Immobilization of Euphorbia tirucalli peroxidase onto chitosan-cobalt oxide magnetic nanoparticles and optimization using response surface methodology.[Pubmed: 28363649]
Euphorbia tirucalli peroxidase (ETP) was immobilized on chitosan beads having magnetic properties for the ease of separation and increasing the reusability of ETP for cost effective assay conditions. The present work reports immobilization of ETP on polymeric support chitosan-cobalt oxide beads subsequently activated with 0.05% cynuric chloride. The magnetic immobilized enzyme was characterized by Fourier transform infrared spectroscopy (FTIR), X-ray diffraction (XRD) analysis and scanning electron microscopy (SEM). The immobilized ETP can be reused up to 10 cycles with retention of more than 60% activity.

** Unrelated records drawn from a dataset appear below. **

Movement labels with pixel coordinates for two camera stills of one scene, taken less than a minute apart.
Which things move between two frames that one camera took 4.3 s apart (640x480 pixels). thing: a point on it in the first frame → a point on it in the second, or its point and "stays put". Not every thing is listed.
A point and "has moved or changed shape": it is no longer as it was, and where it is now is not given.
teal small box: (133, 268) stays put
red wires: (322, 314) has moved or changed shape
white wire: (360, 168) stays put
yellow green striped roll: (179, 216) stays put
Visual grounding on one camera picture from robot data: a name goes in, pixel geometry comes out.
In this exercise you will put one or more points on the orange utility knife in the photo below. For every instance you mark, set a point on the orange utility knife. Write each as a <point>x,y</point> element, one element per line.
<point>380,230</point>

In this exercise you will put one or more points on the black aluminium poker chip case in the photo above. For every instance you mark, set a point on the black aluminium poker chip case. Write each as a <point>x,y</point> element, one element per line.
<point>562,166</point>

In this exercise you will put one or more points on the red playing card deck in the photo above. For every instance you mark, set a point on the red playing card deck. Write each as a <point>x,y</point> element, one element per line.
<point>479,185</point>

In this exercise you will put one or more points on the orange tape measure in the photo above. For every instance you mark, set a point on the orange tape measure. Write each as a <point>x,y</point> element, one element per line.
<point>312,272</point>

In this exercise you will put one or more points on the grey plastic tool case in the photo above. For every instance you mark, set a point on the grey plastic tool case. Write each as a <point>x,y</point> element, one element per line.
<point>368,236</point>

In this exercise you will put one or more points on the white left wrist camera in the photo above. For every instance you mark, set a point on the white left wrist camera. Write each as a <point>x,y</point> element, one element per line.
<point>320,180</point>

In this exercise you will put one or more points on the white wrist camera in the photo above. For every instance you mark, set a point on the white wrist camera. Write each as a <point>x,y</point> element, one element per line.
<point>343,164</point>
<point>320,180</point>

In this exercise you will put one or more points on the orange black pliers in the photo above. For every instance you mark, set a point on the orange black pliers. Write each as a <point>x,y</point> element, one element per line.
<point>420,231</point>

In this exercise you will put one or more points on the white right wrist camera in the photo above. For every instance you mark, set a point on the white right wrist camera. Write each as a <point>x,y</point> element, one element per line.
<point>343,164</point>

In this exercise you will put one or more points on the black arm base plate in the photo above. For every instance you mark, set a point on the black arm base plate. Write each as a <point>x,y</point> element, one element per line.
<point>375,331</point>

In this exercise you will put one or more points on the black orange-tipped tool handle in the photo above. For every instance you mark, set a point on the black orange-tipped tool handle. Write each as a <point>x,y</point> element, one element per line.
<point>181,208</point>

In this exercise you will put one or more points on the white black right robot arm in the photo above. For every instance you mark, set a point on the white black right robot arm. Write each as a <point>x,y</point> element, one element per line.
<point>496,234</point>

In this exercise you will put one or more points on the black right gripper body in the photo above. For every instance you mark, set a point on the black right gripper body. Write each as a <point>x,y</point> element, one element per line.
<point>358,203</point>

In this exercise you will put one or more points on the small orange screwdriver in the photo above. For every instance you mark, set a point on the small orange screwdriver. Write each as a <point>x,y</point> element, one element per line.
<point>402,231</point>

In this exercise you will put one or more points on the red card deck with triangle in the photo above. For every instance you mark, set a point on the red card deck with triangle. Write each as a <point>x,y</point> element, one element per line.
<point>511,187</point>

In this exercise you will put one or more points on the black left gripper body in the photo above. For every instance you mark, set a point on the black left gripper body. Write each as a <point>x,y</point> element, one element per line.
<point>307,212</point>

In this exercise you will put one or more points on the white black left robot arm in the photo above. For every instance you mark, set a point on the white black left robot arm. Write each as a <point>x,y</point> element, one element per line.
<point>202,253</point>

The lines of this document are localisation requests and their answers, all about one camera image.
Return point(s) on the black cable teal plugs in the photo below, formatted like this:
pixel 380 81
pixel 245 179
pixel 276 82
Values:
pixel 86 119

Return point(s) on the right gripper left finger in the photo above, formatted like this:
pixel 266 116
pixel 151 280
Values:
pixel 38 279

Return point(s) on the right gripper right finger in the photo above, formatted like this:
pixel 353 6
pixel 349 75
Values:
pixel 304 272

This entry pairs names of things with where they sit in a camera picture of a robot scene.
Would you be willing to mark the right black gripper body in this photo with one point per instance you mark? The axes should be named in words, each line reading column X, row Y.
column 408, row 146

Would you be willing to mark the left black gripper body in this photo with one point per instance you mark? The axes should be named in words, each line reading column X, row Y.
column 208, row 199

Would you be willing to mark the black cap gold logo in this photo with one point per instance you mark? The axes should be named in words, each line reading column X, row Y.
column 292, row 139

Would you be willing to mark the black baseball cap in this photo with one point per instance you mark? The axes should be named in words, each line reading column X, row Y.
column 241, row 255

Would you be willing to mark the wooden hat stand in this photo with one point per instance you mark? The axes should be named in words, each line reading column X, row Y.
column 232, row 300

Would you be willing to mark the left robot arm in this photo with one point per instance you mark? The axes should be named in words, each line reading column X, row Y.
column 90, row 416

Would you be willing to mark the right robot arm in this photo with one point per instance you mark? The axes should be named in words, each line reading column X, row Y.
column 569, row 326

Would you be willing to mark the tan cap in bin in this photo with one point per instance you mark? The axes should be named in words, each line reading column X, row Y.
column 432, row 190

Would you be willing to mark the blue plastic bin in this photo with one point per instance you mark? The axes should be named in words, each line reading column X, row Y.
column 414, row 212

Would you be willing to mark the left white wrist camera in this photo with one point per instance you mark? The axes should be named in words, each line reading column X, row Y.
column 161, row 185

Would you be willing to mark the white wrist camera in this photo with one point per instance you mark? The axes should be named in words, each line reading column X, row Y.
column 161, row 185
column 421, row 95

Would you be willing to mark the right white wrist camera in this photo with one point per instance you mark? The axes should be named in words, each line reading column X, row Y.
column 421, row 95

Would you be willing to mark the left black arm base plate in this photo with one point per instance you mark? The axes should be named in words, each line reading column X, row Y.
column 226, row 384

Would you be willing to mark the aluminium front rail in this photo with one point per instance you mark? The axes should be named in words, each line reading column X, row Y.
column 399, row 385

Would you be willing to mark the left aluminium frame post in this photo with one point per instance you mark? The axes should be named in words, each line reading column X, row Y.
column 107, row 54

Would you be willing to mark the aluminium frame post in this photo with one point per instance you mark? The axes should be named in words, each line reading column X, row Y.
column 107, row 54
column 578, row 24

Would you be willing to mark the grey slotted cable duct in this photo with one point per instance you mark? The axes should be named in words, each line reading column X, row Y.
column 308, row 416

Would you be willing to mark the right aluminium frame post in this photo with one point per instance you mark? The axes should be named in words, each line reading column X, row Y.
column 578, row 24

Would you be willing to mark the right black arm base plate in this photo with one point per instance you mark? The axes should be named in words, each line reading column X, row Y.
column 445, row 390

The optimum pH was shifted from 6.0 to 5.5 for soluble ETP to immobilized ETP and optimum temperature from 50°C and 55°C for the immobilized ETP. Based on response surface methodology, the optimal immobilization conditions obtained were: enzyme concentration, 2mg/286mg beads; optimal pH, 4.93; temperature, 28.88; cynuric chloride concentration, 0.17%; reaction time, 14.4h, which resulted 74.51% maximum immobilization. The enzyme magnetic nanoparticles could be separated magnetically for easy reuse. Immobilization of ETP onto the magnetic nanoparticles could be useful for biotechnological applications and bioassay due to its reusability and improved stability.